Victoire d’Emmanuel Macron, érosion du clivage droite/gauche, réveil du socialisme. Comment éclairer les cinq prochaines années ? Entretien avec le philosophe et historien des idées Alain de Benoist.
Il n’a jamais été chose aisée de penser mais cela risque de l’être plus encore. Eh oui, sous la présidence Macron, les Françaises seront enjointes d’admirer les couvertures de magazines et de suivre l’exemple de la première dame, nouvel archétype de la femme libérée. Les Français quant à eux devront enfiler le costume noir/chemise blanche cravate noire du bonheur, l’uniforme libéral des troupes d’En Marche !. Pour les rebelles, pour les non-conformistes, par contre, peut-être pourrions-nous tenter d’ouvrir quelques pistes, partir de la doxa ambiante, ou disons de la mentalité contemporaine, pour essayer de nous en extraire et de la maîtriser.
Comment penser sous la présidence Macron ? Voilà la question du jour, et pour ce faire, nous avons accueilli en studio Alain de Benoist. Chef de file d’un courant baptisé à ses dépens la « Nouvelle Droite » dès les années 70, il a été banni pendant plusieurs années mais l’opinion médiatique semble le redécouvrir. Pilier de la remise en cause du clivage droite-gauche, il aime puiser ses influences chez les uns ou les autres, comme le reflète son dernier essai, Ce que penser veut dire. Penser avec Goethe, Heidegger, Rousseau, Schmit, Péguy, Arendt… publié aux éditions du Rocher.
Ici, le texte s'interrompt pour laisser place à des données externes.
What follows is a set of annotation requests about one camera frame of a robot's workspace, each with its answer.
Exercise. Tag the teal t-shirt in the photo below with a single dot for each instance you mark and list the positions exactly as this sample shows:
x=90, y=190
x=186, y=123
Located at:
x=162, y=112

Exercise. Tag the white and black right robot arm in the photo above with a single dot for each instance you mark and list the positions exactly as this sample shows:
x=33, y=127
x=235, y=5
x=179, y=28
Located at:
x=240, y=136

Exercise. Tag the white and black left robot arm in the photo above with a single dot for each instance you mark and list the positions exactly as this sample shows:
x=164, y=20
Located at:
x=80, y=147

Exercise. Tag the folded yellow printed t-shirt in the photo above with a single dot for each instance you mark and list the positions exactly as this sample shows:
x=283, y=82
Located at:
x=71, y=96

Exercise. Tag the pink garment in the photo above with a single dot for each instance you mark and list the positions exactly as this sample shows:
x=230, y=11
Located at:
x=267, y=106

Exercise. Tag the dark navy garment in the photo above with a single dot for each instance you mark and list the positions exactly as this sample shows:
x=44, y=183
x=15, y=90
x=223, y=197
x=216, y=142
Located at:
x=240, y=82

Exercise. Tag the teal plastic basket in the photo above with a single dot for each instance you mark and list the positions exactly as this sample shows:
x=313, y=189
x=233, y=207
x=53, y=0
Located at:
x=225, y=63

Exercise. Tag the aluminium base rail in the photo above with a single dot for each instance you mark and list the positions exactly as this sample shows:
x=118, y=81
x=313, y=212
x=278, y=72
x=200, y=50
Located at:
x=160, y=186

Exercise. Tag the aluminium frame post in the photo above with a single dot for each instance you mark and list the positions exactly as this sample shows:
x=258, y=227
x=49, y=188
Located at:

2017 : un tournant historique pour trois raisons
« La présidence Macron est le produit de ceux qui ne pensent pas. De ceux qui s’imaginent que les idéologies sont dépassées, que nous n’avons plus de nécessité d’interpréter le monde, qu’il y a des faits bruts. La réduction des faits bruts à la technique. Si vous permettez une parenthèse : au-delà de l’anecdote, cette élection marque un tournant historique pour trois raisons. Pour la première fois dans l’élection du chef de l’État à l’élection, on a vu les deux partis qui dirigeaient en alternance la France depuis un demi-siècle éliminés dès le premier tour. Cela signifie que la vieille classe politique s’est complétement discréditée.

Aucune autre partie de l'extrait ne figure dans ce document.